The default value of GOPROXY would presumably then change to GOPROXY=proxy.golang.org|direct.

@FiloSottile just in case there are security implications, but I'm pretty sure sum.golang.org covers this same as it does anything else.

cc @jayconrod @bcmills @katiehockman @hyangah

@heschik heschik added this to the Go1.15 milestone Feb 21, 2020
@FiloSottile

This comment has been minimized.

Copy link
Member

@FiloSottile FiloSottile commented Feb 21, 2020

This is not a security no-op, although it might be worth the tradeoff. Is it actually common for proxy.golang.org to fail while sum.golang.org is available?
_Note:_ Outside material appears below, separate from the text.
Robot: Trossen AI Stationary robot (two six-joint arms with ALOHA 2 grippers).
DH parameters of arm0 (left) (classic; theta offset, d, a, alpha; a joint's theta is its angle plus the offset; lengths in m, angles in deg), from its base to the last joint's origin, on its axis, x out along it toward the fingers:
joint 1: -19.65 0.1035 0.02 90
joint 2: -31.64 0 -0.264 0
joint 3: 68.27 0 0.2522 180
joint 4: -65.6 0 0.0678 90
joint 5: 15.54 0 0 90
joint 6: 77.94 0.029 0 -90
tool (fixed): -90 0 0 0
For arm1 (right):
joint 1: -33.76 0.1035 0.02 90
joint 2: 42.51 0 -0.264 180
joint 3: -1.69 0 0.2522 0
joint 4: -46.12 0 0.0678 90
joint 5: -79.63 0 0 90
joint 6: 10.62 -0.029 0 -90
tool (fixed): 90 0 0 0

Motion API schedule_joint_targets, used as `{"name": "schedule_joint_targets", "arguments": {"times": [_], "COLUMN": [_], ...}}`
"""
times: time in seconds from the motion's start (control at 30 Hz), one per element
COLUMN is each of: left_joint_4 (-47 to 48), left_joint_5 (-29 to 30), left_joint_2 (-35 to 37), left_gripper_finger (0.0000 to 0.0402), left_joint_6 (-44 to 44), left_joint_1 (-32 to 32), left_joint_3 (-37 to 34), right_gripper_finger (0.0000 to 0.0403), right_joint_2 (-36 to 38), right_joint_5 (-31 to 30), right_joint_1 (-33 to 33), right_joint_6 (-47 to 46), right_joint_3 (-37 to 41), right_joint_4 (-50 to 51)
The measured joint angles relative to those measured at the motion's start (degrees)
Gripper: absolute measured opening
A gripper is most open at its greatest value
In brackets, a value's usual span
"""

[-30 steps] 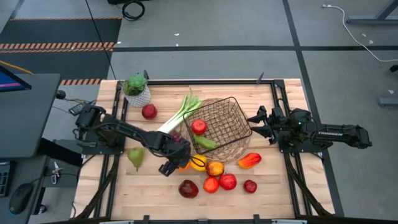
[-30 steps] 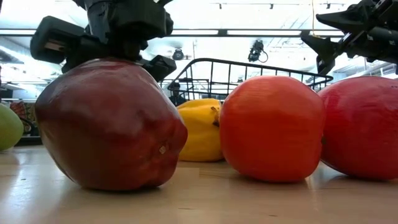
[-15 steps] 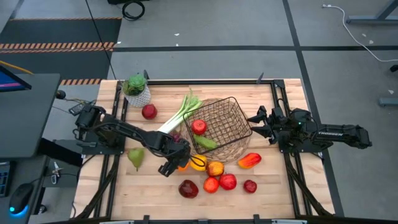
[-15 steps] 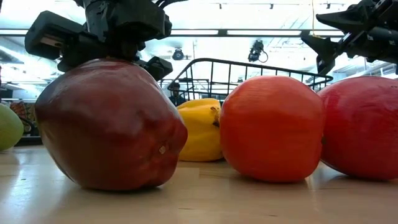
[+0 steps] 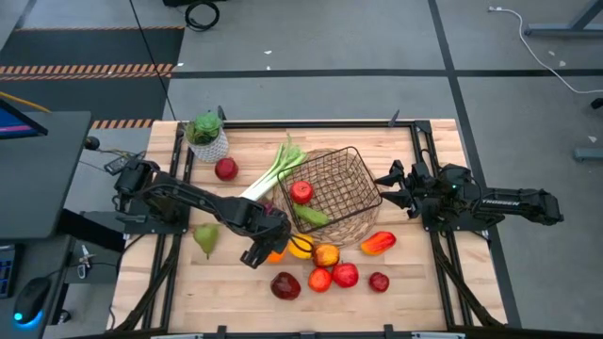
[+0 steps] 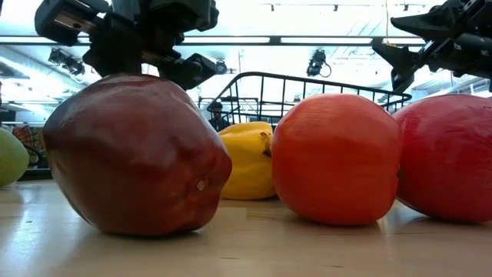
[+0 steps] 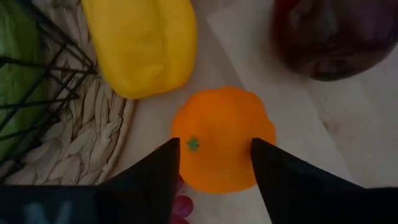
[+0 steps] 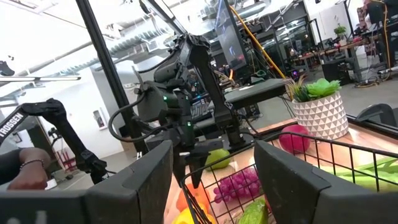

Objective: Build produce basket
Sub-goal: Put the orange into the black wire basket

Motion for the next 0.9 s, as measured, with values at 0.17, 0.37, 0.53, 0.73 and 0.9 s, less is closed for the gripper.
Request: {"name": "schedule_joint_targets", "arguments": {"times": [0.17, 0.37, 0.53, 0.73, 0.9], "left_joint_4": [1.56, 2.24, 0.98, 0.39, -0.8], "left_joint_5": [2.58, 3.07, 3.39, 3.74, 3.77], "left_joint_2": [0.61, 1.57, 2.27, 1.76, 1.79], "left_gripper_finger": [0.0189, 0.0201, 0.0203, 0.0238, 0.0311], "left_joint_6": [-3.22, -8.13, -14.1, -22.29, -27.16], "left_joint_1": [-0.3, -2.27, -3.23, -3.23, -3.32], "left_joint_3": [0.0, 0.04, 0.07, 0.04, -0.01], "right_gripper_finger": [0.0231, 0.0231, 0.0231, 0.0231, 0.0231], "right_joint_2": [0.01, -0.02, 0.01, -0.02, -0.01], "right_joint_5": [-0.01, -0.02, 0.0, -0.02, -0.01], "right_joint_1": [-0.01, -0.02, -0.02, 0.0, 0.0], "right_joint_6": [0.0, 0.0, 0.0, 0.0, 0.0], "right_joint_3": [-0.01, -0.01, -0.01, 0.0, 0.01], "right_joint_4": [0.0, -0.02, -0.11, -0.03, -0.02]}}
The difference is that a network adversary becomes capable of causing a fallback to direct. While you're right that this does not impact the privacy of the module names themselves, nor the integrity guarantees of the checksum database, it makes it possible for the code host to observe who is using what. Moreover, list and latest results are not protected by the sumdb, and with this change an attacker would get to hide versions without causing errors by colluding with the host.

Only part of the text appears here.